É verdade que eram exageradas, reconhece Nuno Nabais, mas isso fazia parte do seu
estilo. Era, digamos, a sua forma de se fazer ouvir. Sobretudo porque "teve o azar de
viver numa altura em que a França estava dominada por paradigmas teóricos quase
imperiais." Deleuze, Foucault, Derrida, etc... Baudrillard "inventou um não-lugar que o
torna intratável". Talvez por isso nunca tenha colhido grande simpatia entre a
comunidade filosófica portuguesa. Em todo o caso, o que Nabais admira nele é o "estar
sempre à margem do mainstream".
O Libération fazia ontem o elogio de um homem atento a tudo, de uma curiosidade sem
fim: "Ele não falhava nada, nenhum livro, nenhum artigo, nenhum gesto, nenhuma
paisagem, uma exposição, um filme, uma expressão num rosto, uma postura, um fato,
um lenço, um logotipo, uma sombra, um ecrã de televisão, um candeeiro a gás, o
alcatrão molhado da chuva, uma peça de teatro, um conflito político, uma guerra".
"A guerra do Golfo não aconteceu", declarou Baudrillard em 1991, quando os
americanos proclamavam vitória sobre Saddam Hussein na sequência da operação
Tempestade do Deserto. O argumento: a guerra não tinha sido mais do que um
simulacro, cuidadosamente orquestrado pelos media audiovisuais.

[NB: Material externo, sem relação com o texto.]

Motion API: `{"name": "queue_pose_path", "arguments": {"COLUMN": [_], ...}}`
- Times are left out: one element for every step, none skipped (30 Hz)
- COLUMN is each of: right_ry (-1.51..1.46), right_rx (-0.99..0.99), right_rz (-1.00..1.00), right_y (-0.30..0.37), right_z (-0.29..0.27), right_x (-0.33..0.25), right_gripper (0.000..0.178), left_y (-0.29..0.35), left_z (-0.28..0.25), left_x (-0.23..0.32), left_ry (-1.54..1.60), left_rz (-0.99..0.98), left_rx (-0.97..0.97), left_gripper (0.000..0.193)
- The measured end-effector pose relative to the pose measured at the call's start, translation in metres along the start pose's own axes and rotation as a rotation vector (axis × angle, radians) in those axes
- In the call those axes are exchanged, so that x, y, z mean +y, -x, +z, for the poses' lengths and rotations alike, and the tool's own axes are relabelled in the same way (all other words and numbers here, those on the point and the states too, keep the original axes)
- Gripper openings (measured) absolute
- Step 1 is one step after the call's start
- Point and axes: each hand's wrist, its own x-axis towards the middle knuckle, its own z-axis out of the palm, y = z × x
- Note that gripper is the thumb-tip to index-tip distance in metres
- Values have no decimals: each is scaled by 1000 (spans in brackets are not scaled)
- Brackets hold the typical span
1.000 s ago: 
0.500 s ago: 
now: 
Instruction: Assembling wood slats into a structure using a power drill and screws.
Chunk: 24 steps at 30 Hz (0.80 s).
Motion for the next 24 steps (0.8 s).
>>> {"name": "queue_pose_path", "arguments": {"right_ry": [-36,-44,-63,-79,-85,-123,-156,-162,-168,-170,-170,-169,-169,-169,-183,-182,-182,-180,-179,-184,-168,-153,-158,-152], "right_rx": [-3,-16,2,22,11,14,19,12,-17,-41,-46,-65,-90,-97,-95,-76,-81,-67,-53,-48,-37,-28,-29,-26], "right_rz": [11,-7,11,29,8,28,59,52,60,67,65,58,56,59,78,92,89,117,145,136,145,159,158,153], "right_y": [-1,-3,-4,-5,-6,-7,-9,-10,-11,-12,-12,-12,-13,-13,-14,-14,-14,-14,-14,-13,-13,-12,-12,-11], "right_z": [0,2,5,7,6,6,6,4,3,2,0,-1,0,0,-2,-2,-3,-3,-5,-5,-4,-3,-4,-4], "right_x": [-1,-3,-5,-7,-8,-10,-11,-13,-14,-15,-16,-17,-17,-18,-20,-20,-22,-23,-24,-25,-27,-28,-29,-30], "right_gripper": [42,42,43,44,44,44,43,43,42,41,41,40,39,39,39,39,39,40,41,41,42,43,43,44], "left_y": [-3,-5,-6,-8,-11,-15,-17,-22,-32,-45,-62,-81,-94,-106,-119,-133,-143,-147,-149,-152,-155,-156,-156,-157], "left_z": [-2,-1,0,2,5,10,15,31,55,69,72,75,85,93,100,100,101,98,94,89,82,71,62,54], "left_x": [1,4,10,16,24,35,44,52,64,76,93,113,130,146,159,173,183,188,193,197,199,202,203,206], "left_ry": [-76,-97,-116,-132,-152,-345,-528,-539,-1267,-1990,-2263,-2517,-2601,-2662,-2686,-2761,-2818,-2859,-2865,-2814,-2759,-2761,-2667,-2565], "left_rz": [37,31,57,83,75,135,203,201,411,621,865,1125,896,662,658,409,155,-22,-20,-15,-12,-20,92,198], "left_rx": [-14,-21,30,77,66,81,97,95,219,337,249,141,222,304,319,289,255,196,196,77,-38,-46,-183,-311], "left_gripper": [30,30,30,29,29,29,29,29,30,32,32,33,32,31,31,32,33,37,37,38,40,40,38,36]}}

No espaço de um ano, após os ataques terroristas do 11 de Setembro, Baudrillard
publica vários ensaios no Le Monde, depois reunidos em livro, onde revela um
pensamento desalinhado - e provocador - e pouco solidário para com as vítimas da
tragédia. Por um lado, afirma que o 11 de Setembro constituiu um acontecimento com o
qual o mundo inteiro sonhara (dada a hegemonia americana), por outro lança a dúvida
sobre a origem islâmica da destruição do World Trade Center.
Polemista até ao fim, portanto.
Foi uma testemunha atenta da actualidade, do seu tempo - ao ponto de, em 2001, assinar
várias crónicas no Libération sobre a versão francesa do reality-show Big Brother.
Apesar da força e notoriedade de algumas das suas teses, "seria muito redutor" tentar
definir Baudrillard, defende António Pinto Ribeiro, formado em Filosofia e
Comunicação, programador artístico da Fundação Calouste Gulbenkian. "Ele tem várias
fases. Uma das suas riquezas é o facto de ter trabalhado em vários assuntos e várias
questões paralelamente. Nesse sentido, é um filósofo contemporâneo. Não tem um
sistema que encerre todos os problemas. É um autor da disseminação de ideias."